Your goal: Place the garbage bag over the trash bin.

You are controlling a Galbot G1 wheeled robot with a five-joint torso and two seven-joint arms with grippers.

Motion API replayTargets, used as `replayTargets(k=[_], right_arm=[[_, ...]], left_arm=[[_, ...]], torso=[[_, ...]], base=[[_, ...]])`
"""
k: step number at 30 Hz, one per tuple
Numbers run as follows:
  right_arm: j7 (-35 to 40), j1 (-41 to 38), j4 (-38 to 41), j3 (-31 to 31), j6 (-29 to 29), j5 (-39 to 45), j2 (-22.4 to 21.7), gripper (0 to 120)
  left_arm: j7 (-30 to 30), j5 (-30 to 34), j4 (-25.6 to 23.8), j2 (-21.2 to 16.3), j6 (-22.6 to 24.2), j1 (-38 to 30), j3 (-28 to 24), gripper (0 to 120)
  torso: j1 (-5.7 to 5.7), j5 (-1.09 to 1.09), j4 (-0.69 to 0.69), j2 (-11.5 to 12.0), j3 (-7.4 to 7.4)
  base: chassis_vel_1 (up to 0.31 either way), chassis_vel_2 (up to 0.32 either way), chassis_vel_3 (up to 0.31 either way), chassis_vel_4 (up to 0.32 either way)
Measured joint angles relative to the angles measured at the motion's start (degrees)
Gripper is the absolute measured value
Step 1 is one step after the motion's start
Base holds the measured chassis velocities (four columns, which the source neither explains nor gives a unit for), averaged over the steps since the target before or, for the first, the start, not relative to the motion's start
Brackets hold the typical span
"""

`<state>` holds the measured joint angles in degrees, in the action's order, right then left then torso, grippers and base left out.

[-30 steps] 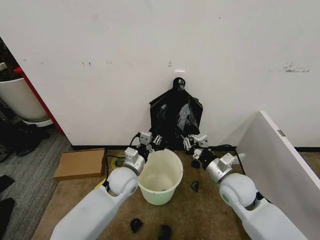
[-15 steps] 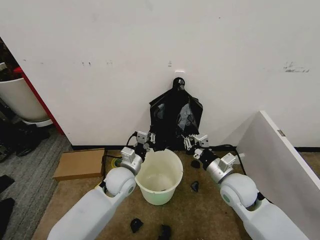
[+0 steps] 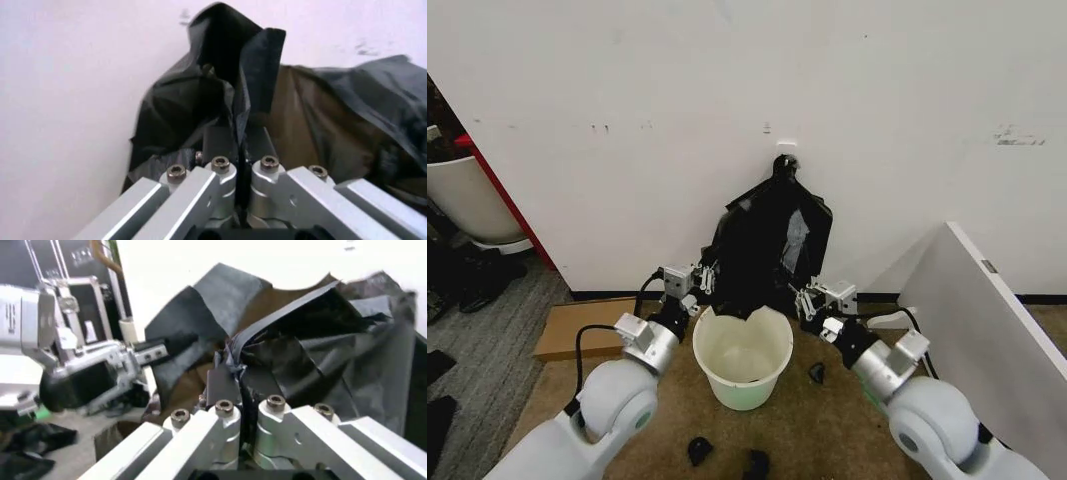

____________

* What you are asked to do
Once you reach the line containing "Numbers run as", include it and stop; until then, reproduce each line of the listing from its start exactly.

* Task output
Your goal: Place the garbage bag over the trash bin.

You are controlling a Galbot G1 wheeled robot with a five-joint torso and two seven-joint arms with grippers.

Motion API replayTargets, used as `replayTargets(k=[_], right_arm=[[_, ...]], left_arm=[[_, ...]], torso=[[_, ...]], base=[[_, ...]])`
"""
k: step number at 30 Hz, one per tuple
Numbers run as follows:

There is nothing else to add to the answer.